• WORK INSTRUCTION: Output the listing below verbatim, but drop the images.
##### DATA BLOCK
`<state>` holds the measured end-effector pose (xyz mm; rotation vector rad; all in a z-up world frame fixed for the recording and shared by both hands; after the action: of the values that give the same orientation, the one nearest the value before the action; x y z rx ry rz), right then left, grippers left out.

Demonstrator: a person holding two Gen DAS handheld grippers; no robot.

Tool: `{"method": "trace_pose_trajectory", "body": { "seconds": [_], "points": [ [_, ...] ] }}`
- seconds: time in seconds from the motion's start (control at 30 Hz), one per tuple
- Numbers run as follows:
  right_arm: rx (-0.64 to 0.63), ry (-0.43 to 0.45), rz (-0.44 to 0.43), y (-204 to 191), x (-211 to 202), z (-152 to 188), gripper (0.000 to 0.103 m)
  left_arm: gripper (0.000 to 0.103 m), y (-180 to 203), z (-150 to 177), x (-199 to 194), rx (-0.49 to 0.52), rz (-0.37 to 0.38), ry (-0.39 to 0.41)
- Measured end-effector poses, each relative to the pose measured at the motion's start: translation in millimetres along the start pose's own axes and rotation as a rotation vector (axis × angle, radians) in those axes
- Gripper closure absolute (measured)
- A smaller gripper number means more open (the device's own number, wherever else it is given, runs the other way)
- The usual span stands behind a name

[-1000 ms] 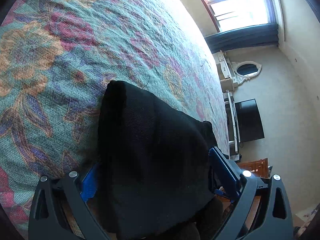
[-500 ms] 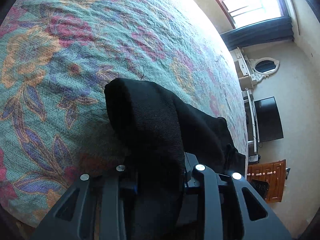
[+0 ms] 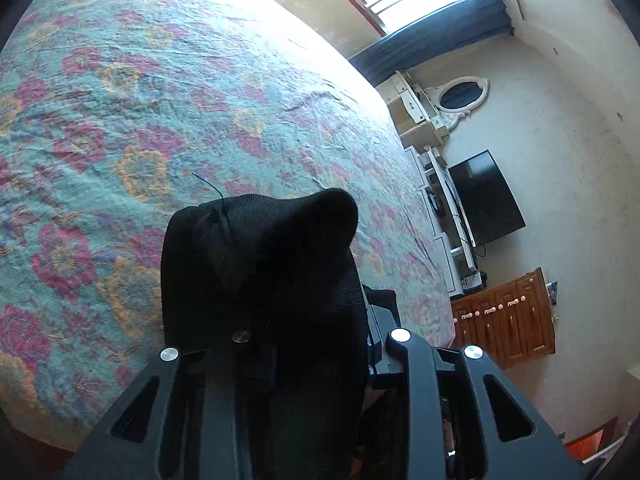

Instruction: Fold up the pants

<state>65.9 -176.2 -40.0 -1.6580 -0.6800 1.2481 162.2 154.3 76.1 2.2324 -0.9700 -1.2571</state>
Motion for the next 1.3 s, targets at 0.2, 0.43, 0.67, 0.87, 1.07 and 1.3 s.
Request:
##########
• RESULT:
`<state>` holds the measured end-effector pose (xyz mm; rotation vector rad; all in a z-up world frame fixed for the recording and shared by both hands; after the action: of the values that give the same orientation, the one nearest the value before the action; x y z rx ry rz), right then left, grippers left out.

Demonstrator: a person holding two Gen DAS handheld grippers; no robot.

Tool: `{"method": "trace_pose_trajectory", "body": { "seconds": [_], "points": [ [_, ...] ] }}`
- seconds: time in seconds from the motion's start (control at 30 Hz), one per tuple
- Numbers run as follows:
  right_arm: rx (-0.64 to 0.63), ry (-0.43 to 0.45), rz (-0.44 to 0.43), y (-204 to 191), x (-211 to 202), z (-152 to 188), gripper (0.000 to 0.103 m)
  left_arm: gripper (0.000 to 0.103 m), y (-180 to 203), z (-150 to 177), x (-199 to 194), rx (-0.49 to 0.52), rz (-0.37 to 0.38), ry (-0.39 to 0.41)
- Measured end-effector poses, each relative to the pose measured at the motion's start: translation in millimetres along the start pose's own axes and rotation as a rotation vector (axis × angle, radians) in those axes
- Gripper closure absolute (measured)
- A smaller gripper number means more open (the device's own number, wherever else it is given, runs the other way)
- The usual span stands behind a name

[-1000 ms] 
[-500 ms] 
[+0 ms] 

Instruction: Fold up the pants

<state>65.9 -176.2 -40.0 -1.6580 -0.6800 1.2481 162.2 154.3 76.1 2.2324 -0.9700 -1.2571</state>
Motion for the next 1.3 s, targets at 0.2, 0.43, 0.67, 0.87, 1.07 and 1.3 s.
Request:

Nothing else belongs to the answer.